** Aim of the task **
Exactly the lines from the one holding "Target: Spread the" through the final line of the data are wanted, copied as written.

** Material provided **
--- START ---
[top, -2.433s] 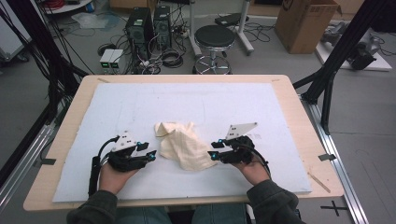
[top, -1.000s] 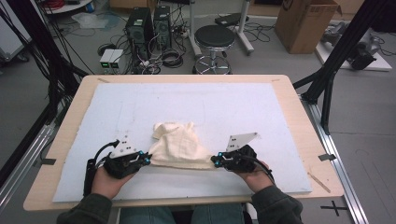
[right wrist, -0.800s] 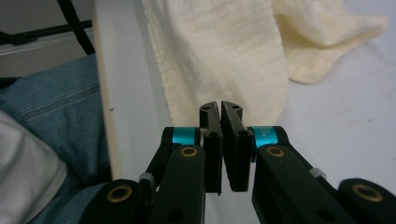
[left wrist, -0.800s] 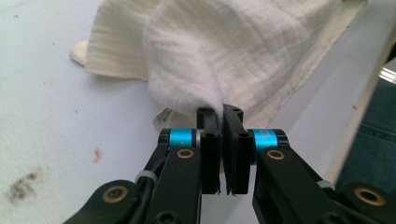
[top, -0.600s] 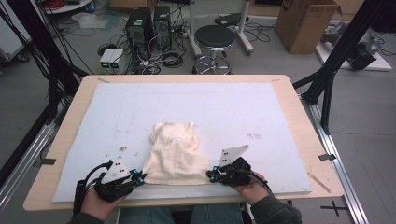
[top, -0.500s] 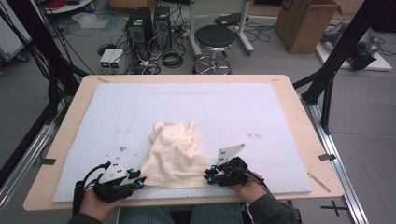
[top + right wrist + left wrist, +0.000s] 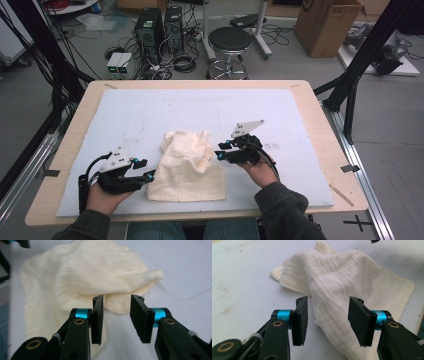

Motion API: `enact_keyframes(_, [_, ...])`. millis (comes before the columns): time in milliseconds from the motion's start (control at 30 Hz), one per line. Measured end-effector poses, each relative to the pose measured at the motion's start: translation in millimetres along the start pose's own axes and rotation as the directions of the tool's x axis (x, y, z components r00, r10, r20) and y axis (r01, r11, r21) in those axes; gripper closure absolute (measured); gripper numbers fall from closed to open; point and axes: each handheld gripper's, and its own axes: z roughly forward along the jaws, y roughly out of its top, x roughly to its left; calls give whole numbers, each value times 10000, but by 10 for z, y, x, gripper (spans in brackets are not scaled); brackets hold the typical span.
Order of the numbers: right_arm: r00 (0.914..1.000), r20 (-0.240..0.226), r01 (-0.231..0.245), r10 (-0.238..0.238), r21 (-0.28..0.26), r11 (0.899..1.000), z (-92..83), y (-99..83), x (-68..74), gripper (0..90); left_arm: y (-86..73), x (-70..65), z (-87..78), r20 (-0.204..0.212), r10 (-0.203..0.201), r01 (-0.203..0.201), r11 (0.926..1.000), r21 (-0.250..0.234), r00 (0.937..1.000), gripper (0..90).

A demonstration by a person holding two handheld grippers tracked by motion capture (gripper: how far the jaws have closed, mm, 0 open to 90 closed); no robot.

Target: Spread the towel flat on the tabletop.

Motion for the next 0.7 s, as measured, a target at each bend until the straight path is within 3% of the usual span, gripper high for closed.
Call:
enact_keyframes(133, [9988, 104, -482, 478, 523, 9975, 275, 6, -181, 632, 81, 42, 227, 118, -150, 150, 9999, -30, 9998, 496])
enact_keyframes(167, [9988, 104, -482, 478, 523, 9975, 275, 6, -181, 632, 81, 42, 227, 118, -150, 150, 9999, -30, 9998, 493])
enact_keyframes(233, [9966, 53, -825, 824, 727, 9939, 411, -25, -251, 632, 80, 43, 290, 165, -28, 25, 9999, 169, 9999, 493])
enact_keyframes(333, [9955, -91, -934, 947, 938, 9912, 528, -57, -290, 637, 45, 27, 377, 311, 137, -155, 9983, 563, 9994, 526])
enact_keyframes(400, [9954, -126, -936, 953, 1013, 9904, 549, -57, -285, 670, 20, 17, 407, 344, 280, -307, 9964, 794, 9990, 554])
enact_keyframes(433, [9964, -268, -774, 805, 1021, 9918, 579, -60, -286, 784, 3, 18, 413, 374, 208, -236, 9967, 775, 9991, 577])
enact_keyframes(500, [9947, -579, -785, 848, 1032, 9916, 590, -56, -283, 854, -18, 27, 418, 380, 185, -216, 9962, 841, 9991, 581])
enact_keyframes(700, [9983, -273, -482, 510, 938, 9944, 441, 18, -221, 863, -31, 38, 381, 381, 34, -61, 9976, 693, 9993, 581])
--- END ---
** Output **
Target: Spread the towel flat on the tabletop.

Motion for the next 0.7 s, as measured, a target at each bend until the straight path is within 3% of the usual span, gripper high for closed.
Call:
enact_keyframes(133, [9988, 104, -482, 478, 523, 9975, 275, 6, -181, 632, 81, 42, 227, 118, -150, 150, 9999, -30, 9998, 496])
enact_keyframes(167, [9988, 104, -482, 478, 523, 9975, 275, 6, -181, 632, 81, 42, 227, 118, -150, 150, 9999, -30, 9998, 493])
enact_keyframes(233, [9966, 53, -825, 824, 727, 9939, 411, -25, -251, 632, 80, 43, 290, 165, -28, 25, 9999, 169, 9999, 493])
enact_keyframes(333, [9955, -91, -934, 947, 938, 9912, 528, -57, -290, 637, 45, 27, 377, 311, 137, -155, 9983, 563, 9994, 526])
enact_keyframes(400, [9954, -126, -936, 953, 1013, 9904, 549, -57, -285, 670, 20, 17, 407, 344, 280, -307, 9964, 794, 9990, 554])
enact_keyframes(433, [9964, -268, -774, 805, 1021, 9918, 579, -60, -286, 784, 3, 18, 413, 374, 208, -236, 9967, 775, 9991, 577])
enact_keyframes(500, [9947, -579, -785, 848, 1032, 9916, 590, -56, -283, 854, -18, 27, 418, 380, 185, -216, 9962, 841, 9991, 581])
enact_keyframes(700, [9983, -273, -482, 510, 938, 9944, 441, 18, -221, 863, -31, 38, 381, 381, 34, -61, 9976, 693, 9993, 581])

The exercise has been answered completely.